AIM OF THE EXERCISE → Only one number is wanted: the count of lines in the records below that hold the word "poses".

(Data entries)
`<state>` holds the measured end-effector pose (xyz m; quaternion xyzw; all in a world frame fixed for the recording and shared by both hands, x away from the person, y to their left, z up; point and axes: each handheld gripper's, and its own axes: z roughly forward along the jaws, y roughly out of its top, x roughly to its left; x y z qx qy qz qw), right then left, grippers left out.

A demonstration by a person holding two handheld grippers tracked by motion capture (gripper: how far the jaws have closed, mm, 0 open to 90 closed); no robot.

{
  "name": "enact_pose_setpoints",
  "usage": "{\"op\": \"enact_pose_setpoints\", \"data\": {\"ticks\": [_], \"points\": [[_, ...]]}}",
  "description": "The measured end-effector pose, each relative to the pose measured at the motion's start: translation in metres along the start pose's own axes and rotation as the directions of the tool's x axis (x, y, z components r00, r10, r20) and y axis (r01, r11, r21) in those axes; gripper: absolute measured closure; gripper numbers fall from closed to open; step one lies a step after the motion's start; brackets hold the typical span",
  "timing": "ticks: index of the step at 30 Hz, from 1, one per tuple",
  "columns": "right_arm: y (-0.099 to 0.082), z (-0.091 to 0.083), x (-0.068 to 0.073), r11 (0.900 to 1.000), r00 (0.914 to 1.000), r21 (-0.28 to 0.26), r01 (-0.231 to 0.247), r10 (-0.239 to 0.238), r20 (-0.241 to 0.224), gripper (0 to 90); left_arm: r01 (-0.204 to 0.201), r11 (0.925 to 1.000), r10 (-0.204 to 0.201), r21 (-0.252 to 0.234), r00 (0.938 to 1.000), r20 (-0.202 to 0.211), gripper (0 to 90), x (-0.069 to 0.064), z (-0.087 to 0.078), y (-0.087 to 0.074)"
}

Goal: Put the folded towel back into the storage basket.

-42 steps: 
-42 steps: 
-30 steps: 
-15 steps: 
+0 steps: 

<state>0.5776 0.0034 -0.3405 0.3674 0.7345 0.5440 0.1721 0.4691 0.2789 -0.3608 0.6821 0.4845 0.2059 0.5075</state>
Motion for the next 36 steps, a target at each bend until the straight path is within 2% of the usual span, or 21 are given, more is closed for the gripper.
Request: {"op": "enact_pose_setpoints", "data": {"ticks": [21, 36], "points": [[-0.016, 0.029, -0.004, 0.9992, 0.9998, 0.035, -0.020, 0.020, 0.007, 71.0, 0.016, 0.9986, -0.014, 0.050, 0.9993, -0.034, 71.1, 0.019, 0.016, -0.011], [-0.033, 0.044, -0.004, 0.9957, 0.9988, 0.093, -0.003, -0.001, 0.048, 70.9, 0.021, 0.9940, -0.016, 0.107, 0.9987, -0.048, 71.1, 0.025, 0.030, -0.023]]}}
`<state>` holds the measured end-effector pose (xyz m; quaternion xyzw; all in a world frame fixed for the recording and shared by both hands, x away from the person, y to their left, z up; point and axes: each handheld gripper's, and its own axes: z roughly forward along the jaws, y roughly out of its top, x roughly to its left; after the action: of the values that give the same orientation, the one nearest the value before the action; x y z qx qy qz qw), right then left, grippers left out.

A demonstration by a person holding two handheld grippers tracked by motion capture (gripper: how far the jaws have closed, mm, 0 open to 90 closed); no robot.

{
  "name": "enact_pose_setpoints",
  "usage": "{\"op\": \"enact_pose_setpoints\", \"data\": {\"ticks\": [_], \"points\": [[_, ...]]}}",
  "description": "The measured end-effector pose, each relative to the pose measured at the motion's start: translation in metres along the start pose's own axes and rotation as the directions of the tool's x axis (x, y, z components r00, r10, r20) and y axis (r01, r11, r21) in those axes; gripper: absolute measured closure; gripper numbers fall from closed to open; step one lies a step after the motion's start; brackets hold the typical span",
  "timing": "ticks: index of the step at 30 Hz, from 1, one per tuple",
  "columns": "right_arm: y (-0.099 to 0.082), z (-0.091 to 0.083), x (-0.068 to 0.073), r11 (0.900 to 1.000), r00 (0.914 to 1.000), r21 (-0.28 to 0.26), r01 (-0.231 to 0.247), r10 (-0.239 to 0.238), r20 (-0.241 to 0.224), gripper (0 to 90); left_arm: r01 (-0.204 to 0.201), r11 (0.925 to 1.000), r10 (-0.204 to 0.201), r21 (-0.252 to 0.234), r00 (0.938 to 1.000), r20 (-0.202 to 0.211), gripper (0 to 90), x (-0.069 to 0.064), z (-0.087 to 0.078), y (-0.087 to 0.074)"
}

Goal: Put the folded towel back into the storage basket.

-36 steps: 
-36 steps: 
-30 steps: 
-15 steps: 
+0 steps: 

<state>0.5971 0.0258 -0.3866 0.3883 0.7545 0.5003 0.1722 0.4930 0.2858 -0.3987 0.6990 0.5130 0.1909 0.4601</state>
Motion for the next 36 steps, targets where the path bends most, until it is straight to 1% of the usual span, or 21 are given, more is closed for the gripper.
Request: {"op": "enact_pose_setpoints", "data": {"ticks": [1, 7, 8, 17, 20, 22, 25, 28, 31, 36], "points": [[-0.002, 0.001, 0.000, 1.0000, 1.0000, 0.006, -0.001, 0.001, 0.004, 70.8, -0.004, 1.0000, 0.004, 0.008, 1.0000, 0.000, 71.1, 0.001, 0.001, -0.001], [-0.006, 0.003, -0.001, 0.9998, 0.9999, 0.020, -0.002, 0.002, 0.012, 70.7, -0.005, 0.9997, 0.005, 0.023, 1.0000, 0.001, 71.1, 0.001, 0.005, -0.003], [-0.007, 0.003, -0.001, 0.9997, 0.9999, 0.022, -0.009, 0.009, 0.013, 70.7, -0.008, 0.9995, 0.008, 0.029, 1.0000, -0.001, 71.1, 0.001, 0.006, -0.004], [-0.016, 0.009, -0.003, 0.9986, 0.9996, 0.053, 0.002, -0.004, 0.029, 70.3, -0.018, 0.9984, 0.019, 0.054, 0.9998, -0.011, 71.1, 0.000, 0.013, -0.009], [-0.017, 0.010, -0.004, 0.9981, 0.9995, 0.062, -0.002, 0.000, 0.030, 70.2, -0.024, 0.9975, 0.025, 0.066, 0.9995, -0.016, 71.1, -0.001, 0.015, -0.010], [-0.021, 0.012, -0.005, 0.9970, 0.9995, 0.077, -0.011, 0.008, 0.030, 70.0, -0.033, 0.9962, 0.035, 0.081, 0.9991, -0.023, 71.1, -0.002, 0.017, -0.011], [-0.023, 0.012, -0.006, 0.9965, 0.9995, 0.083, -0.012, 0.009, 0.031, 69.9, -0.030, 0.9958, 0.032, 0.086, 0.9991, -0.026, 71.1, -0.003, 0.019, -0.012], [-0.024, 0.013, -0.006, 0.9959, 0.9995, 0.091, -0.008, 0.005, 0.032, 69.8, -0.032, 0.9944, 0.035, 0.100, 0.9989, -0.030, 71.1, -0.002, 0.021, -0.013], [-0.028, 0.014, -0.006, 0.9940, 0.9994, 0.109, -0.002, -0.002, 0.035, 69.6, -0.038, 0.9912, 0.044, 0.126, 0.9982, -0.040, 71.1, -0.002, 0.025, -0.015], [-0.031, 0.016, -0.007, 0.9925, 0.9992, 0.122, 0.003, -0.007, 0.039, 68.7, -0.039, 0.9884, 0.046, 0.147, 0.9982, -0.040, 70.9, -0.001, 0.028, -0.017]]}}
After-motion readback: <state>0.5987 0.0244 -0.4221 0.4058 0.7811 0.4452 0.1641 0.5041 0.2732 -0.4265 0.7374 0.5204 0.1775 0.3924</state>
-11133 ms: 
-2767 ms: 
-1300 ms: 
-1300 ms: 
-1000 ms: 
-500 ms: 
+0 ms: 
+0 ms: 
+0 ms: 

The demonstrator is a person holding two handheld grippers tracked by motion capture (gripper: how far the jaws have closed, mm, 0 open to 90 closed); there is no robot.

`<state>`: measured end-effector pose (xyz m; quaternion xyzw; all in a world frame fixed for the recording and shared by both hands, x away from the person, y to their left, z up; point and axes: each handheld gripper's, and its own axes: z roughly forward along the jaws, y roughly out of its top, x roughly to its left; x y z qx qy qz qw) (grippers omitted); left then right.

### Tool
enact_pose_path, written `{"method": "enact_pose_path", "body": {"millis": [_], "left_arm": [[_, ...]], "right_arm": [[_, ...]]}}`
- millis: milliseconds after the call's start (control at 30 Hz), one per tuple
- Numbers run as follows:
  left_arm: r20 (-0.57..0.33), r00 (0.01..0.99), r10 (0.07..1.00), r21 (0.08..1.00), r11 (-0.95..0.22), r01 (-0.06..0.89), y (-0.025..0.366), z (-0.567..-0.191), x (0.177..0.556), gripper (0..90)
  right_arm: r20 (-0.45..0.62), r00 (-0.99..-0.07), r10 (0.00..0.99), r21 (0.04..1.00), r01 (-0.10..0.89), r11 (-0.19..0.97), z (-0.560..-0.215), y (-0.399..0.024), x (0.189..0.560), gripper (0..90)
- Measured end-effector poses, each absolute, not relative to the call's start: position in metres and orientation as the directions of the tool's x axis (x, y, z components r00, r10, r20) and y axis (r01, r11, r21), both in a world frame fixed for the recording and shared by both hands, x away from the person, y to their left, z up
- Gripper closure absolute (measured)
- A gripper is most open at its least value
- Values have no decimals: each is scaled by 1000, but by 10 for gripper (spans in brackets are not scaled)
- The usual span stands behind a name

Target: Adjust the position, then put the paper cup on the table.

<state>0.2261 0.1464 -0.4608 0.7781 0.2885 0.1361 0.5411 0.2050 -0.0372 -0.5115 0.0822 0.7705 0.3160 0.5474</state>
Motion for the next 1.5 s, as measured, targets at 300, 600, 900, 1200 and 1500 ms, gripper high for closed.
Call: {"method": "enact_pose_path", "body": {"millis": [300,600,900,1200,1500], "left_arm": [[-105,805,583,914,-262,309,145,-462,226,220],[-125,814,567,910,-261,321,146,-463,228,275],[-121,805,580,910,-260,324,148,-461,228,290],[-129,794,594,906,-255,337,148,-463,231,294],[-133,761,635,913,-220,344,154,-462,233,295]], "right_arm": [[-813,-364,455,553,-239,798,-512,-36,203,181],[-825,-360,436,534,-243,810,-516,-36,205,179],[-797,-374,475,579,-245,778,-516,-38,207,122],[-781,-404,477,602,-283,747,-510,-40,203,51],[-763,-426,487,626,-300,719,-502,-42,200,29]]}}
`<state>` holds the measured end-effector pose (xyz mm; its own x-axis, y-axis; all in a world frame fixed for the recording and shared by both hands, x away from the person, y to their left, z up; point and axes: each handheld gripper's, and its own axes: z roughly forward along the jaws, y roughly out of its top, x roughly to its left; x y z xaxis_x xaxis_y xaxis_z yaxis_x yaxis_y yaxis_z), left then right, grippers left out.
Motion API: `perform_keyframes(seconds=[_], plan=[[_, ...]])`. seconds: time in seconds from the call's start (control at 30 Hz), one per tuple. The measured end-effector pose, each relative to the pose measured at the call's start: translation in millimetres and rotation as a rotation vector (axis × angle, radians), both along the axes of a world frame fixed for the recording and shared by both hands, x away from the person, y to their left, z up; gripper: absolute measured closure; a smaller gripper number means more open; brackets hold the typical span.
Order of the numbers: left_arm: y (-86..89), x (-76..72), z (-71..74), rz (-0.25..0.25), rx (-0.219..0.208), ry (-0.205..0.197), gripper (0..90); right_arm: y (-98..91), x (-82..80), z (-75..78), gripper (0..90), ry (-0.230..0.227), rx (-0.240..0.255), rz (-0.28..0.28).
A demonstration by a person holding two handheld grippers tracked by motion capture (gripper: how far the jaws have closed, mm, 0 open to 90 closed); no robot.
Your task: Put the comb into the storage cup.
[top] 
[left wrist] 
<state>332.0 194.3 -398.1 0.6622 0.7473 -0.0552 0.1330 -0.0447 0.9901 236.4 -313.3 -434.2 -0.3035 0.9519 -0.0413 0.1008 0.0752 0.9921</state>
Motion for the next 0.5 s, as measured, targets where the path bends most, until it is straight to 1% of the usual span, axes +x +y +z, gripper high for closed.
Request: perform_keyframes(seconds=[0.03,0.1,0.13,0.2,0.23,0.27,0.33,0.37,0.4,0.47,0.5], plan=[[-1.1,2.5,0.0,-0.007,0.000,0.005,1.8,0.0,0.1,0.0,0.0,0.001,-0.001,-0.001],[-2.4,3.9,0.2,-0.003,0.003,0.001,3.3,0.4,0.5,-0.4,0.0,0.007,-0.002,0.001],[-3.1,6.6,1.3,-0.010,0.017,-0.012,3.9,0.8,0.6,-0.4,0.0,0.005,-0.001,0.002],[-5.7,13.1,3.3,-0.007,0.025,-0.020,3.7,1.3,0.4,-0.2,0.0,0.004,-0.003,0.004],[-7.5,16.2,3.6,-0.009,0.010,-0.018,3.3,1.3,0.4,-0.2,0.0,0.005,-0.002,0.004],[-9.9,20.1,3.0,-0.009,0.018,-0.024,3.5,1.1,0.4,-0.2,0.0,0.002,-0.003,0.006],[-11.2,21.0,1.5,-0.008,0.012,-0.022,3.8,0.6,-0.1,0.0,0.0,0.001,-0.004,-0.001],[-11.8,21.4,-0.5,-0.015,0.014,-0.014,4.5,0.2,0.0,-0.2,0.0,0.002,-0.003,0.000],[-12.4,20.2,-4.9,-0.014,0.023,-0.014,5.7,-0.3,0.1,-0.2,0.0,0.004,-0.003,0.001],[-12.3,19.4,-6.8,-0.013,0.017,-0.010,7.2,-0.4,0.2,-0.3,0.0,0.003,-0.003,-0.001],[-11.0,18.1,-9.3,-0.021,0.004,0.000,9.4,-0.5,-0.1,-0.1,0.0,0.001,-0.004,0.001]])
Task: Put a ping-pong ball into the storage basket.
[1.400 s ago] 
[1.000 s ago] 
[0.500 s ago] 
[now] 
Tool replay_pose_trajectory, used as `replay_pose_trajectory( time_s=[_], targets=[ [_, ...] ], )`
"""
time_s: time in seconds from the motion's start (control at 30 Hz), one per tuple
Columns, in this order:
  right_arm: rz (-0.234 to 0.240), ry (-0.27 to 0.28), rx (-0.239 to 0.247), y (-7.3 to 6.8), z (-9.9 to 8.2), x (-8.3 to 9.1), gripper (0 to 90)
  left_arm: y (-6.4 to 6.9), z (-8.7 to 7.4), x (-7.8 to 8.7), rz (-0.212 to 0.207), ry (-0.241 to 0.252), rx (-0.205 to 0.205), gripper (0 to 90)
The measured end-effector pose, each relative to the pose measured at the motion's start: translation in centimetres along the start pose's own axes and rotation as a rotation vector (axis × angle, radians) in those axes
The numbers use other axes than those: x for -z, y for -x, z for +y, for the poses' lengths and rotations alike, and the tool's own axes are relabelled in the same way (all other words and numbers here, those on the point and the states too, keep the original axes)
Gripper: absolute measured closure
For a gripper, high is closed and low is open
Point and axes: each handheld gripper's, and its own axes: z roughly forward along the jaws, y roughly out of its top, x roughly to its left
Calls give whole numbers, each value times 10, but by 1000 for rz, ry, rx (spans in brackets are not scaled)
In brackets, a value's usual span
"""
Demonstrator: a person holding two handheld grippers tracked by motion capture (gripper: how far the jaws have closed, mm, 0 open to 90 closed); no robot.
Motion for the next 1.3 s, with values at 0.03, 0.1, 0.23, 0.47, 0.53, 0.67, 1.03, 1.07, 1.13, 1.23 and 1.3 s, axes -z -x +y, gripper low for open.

WRITTEN SOLUTION → 2